Tuesday, October 4, 2016

No Option left but a Lesson to learn

Lee Smith of the Weekly Standard magazine wrote an article that shows two things. First, the writer was seized by an intense and sudden desire to hurt the image of President Obama for some obscure reason. Second, he did not have the material to do it with; therefore did a poor job hurting Obama, and managed instead to hurt himself in the process as well as hurt the standing of the magazine.

The article he wrote came under the title: “Barack Obama's Options,” published on October 3, 2016 in the Weekly Standard. It is a compilation of what several observers and operatives talked about, all of whom seem to agree that America has no good option in Syria. And if you want to know what good option means, you find a definition of it in the article. It goes something like this: “What is required to secure interests, protect allies, and maintain national prestige”.

As to his own point of view on the subject, Smith attacks the White House for insisting that “there is no military solution in Syria.” This is due, he says, to Obama wanting “peace and no options.” And this is why Smith kinda likes John Kerry's position of making “some credible threat of military force – not, of course, to force the Russians to bend to American power.” But what he likes even more is the saying that goes like this: “There are times when the only option is force”.

If you piece all this together, trying to understand what Lee Smith, the Weekly Standard and the movement they represent are asking America to do, you come up with this construct: Set a deadline for the implementation of a specific demand. Threaten force if the demand is ignored. Move American forces around to make your threat look credible. If the demand is not met, carry on with the threat and damn the consequences. But if the consequences mean war with Russia, and you don't want that anymore than we do, pretend that the demand was met even if it wasn't, and walk away tail between your legs.
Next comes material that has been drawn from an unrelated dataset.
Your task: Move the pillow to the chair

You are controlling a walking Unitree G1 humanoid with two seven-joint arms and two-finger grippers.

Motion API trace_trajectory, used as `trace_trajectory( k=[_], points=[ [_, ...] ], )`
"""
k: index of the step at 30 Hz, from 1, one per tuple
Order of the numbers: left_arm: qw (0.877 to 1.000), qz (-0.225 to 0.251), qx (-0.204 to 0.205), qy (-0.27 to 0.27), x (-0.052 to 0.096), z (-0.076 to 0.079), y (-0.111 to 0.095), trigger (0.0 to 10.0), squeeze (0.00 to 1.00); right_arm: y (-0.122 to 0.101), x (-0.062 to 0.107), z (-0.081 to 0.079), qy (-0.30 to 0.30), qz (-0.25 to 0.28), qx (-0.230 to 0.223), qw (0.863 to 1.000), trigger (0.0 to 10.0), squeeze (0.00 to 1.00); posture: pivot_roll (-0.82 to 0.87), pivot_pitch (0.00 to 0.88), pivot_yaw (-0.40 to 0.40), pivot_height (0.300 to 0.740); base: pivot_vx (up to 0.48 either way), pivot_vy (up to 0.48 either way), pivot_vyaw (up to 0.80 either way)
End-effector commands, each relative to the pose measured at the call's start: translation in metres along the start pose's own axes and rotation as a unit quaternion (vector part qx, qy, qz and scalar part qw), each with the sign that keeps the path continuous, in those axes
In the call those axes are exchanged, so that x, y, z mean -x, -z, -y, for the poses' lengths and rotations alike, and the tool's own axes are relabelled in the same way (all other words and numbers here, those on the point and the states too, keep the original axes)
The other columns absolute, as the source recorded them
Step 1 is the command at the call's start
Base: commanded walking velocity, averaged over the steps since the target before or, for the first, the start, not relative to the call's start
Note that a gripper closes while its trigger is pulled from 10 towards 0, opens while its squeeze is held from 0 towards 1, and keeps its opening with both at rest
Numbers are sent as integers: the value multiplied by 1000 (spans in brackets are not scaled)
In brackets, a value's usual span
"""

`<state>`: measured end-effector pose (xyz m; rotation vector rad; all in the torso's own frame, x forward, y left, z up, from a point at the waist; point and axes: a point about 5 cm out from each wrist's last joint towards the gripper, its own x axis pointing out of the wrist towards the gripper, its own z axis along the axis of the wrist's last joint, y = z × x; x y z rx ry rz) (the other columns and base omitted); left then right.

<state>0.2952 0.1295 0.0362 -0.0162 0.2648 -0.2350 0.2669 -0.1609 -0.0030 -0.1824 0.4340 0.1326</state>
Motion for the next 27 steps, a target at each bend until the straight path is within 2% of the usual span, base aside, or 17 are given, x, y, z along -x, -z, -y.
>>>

What this means in effect, is that the people of the movement – whomever they are now and whatever their movement has come to represent – have not contributed a single workable idea that the White House can use alone or in conjunction with other ideas. The threat to use force, as they suggest, will lead to the war they want to avoid, or will prove to be the bluff that will most certainly be called by the other side no matter how weak it is compared to America.

To wit, the Vietcong, the Taliban, Saddam and ISIS told America to take a hike and were punished as hard as America could hit them, but they did not perish. This alone made them winners, and so will everyone who will be threatened and/or punished by America ever again. However, the consequences for America will be as bad as they have been since the superpower came under the influence of the Jews, and started to mess up the world under their guidance.

Why has America been defeated in every war of consequence it has had since the Second World War? And why will America be defeated again and again? The answer is that contrary to popular belief, power is not the paramount factor determining who wins a prolonged encounter. Rather, it is the relationship that each antagonist has with power. If you are weak but a rising power, you stand a good chance to defeat a strong power that's on the decline. That's because war will stimulate a rising power and make it strive for excellence. On the other hand, war will demoralize a declining power and will send it into a downward spiral.

A stark example of this has been the story of an America that came out of the Second World War with a moral authority that could only be described in astronomical superlatives. It stumbled into an encounter with Iran of the Third World, and could have ironed out the differences but for the fact that the Jews got involved in the affair and made a mess of it.

The Jews kept the dispute going to serve their interests and those of Israel, resulting in Iran rising in stature to the point of poking its finger in the eye of a Superpower that had reached its zenith and was now in relative decline compared to the superpowers in the making that surround it.

So while there are no options left for America to take and restore its moral authority, there are lessons that America must learn or risk declining not only in relative terms but in absolute terms as well.

Among these are two important lessons. One, never again threaten someone militarily, economically or diplomatically or you'll someday be treated in that same fashion. Two, never again take Jewish advice no matter how good it sounds.

What this comes down to is that advice such as that given by Lee Smith must be thrown into the trash can as soon as it is read and labeled useless.